Chine : un ancien dirigeant de la CNOOC condamné à 14 ans de prison pour corruption
Chine : un ancien dirigeant de la CNOOC condamné à 14 ans de prison pour corruption

PEKIN — Li Yong, ancien secrétaire adjoint du Parti communiste chinois et directeur général de la China National Offshore Oil Corporation (CNOOC), a été condamné mardi à 14 ans de prison pour corruption, selon la télévision publique CCTV. Ce jugement marque une nouvelle étape dans la campagne anticorruption menée par Pékin au sein de ses plus grandes entreprises publiques.

Li, qui a pris sa retraite en décembre 2023, a été reconnu coupable d’avoir accepté illégalement, directement ou par l’intermédiaire de tiers, des biens d’une valeur totale de plus de 67,94 millions de yuans, soit environ 9,45 millions de dollars. La cour a jugé que ces actes ont été commis durant sa période en poste à la tête de l’une des plus grandes compagnies pétrolières d’État du pays, chargée notamment de l’exploitation des ressources en mer de Chine méridionale.

La peine de prison s’accompagne de la confiscation de certains avoirs personnels, selon les termes du verdict. Aucun détail supplémentaire n’a été publié concernant l’identité des personnes impliquées dans ces transferts ni sur les avantages potentiels obtenus en échange des pots-de-vin.

Cette affaire intervient dans un contexte de surveillance renforcée des dirigeants d’entreprises publiques chinoises, dans le cadre de la campagne anticorruption initiée par le président Xi Jinping. Depuis plusieurs années, cette politique vise à réaffirmer la discipline au sein du Parti communiste, tout en montrant une tolérance zéro face aux abus de pouvoir.

Dans un développement distinct mais connexe, un autre cadre supérieur retraité de la CNOOC, Guangyu Yuan, a récemment été expulsé du Parti et placé sous enquête pour « violations graves de la discipline du Parti et de la loi », a annoncé le 31 juillet la Commission centrale d’inspection de la discipline (CCID), l’organe de lutte contre la corruption du Parti.
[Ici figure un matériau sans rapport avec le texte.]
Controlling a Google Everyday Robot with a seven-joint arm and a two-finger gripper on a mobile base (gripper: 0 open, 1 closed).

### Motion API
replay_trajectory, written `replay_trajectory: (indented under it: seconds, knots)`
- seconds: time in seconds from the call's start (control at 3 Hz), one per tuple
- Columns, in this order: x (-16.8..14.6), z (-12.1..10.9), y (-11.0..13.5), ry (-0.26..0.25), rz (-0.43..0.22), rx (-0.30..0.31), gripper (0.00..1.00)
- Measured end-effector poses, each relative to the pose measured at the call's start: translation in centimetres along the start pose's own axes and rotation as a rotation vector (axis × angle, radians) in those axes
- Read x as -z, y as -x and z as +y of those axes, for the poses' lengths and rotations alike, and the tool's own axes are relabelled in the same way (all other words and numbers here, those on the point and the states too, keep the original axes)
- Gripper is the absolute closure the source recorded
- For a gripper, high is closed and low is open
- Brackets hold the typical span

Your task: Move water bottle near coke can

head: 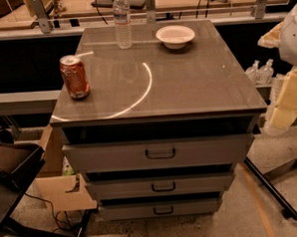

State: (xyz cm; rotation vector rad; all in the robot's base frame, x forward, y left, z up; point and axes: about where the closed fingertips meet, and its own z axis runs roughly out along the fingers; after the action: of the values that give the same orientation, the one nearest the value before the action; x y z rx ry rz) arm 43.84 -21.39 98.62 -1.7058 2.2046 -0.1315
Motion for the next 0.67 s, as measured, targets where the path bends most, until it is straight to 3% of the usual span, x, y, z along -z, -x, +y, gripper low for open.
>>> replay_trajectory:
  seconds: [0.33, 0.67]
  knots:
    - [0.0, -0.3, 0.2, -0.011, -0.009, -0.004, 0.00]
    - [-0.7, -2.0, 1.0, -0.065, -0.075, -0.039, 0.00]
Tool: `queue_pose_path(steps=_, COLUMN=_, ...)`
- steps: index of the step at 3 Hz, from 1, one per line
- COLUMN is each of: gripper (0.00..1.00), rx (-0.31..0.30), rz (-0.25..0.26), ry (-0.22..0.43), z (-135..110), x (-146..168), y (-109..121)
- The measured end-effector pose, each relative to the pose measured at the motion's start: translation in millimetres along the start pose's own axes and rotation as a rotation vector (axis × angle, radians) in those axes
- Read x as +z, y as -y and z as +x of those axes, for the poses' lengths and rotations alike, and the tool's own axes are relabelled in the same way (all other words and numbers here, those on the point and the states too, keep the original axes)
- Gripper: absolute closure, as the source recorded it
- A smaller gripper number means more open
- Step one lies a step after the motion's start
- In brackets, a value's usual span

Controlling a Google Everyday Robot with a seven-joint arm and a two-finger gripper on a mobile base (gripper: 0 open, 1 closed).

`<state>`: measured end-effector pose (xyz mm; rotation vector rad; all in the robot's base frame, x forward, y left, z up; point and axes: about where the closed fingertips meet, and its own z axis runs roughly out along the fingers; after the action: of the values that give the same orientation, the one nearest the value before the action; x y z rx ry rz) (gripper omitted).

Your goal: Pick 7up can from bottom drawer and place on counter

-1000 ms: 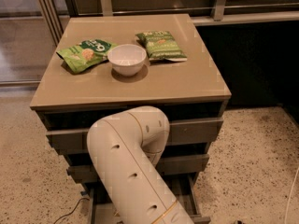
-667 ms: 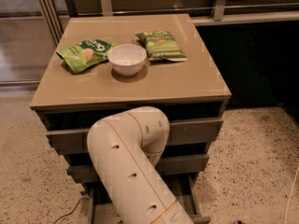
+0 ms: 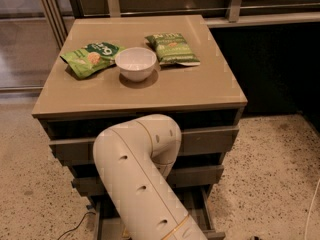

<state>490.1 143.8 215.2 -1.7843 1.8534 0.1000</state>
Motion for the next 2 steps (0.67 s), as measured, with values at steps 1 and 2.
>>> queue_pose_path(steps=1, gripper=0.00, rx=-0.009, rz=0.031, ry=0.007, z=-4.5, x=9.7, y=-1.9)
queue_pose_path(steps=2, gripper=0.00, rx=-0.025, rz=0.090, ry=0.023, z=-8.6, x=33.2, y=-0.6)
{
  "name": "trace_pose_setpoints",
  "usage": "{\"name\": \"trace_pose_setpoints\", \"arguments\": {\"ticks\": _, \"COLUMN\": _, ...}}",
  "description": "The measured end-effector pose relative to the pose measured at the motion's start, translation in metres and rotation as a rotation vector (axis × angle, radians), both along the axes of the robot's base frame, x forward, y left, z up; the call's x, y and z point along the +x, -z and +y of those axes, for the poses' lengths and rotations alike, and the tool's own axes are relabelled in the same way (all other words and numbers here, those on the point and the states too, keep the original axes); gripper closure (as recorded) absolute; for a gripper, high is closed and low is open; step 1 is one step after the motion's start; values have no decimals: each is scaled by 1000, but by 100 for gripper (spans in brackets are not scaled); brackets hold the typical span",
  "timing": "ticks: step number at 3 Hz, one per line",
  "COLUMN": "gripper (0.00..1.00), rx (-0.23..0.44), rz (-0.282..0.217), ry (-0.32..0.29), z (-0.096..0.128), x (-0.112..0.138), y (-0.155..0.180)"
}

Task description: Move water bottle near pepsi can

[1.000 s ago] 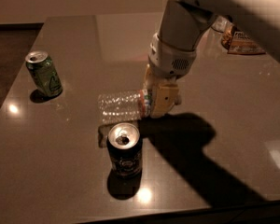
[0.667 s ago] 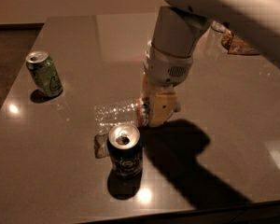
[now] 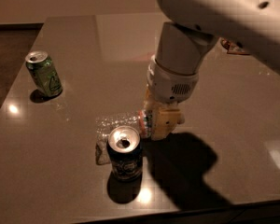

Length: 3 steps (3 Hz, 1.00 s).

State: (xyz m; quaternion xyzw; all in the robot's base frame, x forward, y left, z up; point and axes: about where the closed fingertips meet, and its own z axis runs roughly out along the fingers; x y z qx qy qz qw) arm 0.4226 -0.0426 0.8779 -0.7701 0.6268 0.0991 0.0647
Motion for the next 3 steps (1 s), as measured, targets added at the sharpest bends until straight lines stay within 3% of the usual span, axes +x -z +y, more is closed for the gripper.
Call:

CNOOC, géant du secteur énergétique chinois, joue un rôle stratégique dans l’approvisionnement du pays en hydrocarbures, notamment par l’exploitation offshore et les investissements à l’international. Les scandales touchant ses cadres supérieurs soulignent les défis persistants que rencontre le régime chinois pour assainir la gestion de ses entreprises étatiques tout en conservant leur compétitivité sur la scène mondiale.

La condamnation de Li Yong pourrait servir d’exemple pour les autres hauts responsables du secteur public, dans un contexte où Pékin cherche à rassurer les investisseurs sur la transparence et la rigueur de ses grandes entreprises nationales.